*WHAT IS REQUIRED*. Go to the line in the entries below that holds "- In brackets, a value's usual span" and repeat exactly from there through the line that holds "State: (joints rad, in", inclusive.

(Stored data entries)
---------------

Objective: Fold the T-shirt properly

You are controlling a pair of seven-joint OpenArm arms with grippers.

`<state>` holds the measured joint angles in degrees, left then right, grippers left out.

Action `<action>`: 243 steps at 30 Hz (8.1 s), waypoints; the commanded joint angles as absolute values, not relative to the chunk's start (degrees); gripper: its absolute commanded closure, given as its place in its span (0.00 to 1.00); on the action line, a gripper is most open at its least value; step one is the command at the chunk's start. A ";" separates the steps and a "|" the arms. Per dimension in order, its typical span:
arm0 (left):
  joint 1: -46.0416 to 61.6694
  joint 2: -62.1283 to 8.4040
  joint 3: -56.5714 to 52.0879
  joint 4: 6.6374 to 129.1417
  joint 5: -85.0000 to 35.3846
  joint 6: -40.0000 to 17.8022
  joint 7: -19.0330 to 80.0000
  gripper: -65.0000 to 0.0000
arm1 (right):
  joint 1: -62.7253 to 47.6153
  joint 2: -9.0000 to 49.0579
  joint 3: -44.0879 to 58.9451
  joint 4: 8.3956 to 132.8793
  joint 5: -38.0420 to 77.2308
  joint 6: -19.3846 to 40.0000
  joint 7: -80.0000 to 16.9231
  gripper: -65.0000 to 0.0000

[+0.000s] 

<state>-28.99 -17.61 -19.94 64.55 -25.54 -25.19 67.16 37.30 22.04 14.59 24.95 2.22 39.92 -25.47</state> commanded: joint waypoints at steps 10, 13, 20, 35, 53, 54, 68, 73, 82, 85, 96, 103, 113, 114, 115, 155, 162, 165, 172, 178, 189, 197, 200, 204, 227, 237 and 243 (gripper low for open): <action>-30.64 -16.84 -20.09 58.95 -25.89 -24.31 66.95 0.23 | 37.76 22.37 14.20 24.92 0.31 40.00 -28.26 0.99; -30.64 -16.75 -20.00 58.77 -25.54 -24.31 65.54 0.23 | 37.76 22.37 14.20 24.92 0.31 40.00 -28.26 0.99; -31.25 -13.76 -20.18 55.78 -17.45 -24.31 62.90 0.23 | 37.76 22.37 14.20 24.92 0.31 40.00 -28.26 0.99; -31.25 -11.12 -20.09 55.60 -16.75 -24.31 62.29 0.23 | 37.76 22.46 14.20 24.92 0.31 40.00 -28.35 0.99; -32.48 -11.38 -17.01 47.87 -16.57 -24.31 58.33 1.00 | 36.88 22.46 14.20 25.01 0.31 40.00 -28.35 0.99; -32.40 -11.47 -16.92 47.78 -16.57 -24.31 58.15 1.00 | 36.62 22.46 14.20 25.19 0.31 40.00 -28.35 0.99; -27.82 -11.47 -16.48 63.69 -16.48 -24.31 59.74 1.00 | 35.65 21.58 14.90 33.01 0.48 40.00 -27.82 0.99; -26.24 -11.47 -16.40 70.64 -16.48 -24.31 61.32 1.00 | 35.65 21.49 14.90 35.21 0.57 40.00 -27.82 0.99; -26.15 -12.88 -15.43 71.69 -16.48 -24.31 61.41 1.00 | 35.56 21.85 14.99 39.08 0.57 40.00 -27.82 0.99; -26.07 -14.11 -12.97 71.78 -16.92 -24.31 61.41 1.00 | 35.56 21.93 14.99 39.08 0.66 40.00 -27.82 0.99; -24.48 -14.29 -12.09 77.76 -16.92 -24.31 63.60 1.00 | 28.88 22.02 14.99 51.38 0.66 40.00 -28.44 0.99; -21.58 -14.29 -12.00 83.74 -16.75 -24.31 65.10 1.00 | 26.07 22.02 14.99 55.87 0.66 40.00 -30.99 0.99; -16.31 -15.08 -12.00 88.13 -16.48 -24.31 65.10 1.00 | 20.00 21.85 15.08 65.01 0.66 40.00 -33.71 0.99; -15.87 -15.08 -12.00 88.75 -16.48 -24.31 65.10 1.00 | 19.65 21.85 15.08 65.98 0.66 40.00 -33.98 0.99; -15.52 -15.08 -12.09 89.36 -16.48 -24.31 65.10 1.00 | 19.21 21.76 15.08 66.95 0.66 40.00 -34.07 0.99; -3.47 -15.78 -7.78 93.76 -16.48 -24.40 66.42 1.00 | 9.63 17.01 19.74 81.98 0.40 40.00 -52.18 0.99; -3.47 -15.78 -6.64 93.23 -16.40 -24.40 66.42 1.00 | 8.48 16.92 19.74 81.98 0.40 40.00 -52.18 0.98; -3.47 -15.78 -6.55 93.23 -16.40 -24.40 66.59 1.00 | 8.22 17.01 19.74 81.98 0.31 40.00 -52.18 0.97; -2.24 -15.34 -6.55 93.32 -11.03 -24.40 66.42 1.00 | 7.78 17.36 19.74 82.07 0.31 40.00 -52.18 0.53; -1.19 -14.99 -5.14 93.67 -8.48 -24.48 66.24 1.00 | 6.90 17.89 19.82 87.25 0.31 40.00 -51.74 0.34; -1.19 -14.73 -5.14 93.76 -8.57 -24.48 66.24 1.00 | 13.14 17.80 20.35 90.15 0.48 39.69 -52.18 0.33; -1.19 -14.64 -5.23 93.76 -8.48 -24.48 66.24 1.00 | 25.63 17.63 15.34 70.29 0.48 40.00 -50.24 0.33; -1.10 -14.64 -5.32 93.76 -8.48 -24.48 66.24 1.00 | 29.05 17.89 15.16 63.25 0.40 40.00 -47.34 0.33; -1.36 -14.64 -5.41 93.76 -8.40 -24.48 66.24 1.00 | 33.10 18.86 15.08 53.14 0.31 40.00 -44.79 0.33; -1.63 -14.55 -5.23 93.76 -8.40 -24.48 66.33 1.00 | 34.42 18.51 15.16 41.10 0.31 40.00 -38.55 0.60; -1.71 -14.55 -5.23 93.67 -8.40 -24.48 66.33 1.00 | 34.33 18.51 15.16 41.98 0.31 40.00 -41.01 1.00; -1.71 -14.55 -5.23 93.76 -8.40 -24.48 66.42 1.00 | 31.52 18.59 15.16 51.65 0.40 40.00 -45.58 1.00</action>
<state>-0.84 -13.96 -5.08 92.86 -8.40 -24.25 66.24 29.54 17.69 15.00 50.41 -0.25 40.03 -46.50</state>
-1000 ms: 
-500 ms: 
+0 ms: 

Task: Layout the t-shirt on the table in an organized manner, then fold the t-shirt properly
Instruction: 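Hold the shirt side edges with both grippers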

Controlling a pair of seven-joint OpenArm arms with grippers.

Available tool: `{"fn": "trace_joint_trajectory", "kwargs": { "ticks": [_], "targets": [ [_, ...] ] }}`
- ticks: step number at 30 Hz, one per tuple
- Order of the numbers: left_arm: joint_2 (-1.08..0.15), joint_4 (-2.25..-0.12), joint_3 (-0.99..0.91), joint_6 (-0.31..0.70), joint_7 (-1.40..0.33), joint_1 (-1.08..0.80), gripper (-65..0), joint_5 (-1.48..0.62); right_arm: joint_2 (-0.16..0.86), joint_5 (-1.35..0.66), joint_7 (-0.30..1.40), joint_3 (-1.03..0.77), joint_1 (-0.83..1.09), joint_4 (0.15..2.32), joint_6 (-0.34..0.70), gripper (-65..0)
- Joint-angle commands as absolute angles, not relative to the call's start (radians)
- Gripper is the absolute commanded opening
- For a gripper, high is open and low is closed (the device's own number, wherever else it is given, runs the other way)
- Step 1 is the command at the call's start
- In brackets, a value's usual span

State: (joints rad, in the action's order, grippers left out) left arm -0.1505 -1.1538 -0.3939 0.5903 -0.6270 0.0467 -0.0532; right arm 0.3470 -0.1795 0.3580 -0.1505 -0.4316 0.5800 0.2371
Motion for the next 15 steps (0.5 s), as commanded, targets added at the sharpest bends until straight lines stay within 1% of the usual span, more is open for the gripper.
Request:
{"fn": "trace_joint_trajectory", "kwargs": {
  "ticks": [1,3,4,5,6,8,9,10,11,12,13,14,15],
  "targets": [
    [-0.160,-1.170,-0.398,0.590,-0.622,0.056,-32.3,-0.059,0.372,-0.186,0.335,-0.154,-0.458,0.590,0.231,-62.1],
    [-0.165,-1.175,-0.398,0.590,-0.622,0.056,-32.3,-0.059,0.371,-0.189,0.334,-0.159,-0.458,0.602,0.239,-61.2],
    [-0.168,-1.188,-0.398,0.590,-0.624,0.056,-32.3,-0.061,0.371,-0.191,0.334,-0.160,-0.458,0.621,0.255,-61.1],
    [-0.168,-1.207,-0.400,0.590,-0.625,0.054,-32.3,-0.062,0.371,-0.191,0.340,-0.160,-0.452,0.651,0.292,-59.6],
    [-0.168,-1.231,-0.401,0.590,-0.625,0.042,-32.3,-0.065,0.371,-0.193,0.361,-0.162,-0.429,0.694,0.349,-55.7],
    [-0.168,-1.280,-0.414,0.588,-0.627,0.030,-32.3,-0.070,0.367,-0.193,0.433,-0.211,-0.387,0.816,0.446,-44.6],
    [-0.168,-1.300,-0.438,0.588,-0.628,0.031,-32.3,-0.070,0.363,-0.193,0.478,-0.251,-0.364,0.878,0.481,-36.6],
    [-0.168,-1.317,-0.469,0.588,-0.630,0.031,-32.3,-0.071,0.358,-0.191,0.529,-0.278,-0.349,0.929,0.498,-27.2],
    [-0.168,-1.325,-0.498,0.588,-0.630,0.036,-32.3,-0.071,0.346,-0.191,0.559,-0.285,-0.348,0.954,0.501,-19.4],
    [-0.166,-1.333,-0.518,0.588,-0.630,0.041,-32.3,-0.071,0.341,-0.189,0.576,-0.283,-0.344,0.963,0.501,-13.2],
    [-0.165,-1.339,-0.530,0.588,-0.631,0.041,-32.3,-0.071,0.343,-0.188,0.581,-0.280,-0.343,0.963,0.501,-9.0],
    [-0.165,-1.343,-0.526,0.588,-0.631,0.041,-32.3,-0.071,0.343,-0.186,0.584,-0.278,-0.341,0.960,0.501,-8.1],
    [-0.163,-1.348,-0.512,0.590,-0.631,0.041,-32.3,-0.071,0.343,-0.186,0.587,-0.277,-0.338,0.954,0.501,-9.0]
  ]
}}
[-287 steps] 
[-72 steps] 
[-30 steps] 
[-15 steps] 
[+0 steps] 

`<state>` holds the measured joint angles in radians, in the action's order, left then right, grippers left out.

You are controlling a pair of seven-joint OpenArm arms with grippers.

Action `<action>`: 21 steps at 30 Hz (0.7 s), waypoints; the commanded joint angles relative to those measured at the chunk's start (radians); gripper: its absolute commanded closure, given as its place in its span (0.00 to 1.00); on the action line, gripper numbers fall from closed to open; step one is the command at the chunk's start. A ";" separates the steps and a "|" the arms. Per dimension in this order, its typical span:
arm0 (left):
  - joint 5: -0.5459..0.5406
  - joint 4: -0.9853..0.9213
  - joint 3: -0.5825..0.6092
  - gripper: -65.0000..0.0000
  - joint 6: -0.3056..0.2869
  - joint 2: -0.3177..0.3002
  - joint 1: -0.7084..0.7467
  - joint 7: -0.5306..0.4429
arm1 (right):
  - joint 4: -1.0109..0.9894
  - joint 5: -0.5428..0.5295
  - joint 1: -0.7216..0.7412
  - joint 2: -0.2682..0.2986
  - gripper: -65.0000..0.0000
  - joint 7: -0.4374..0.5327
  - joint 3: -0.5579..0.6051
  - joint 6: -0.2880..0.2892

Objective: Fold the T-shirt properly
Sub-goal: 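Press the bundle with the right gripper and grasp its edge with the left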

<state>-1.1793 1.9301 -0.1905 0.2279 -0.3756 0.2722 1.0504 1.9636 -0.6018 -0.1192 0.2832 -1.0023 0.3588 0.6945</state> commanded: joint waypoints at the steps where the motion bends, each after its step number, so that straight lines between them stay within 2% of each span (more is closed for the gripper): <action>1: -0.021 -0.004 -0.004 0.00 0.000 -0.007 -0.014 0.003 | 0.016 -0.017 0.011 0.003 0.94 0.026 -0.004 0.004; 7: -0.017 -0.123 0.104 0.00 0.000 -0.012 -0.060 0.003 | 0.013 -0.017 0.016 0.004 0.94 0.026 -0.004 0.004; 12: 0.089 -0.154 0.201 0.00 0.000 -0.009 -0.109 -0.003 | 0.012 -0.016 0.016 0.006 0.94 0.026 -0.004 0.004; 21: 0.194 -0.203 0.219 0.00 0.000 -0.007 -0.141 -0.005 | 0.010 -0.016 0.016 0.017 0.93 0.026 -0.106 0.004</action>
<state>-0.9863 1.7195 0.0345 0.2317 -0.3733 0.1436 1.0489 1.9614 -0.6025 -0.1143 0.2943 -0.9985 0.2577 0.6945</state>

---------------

*EXERCISE ANSWER*.
- In brackets, a value's usual span

State: (joints rad, in the action's order, grippers left out) left arm -0.1505 -1.1538 -0.3939 0.5903 -0.6270 0.0467 -0.0532; right arm 0.3470 -0.1795 0.3580 -0.1505 -0.4316 0.5800 0.2371

The answer has nothing more to it.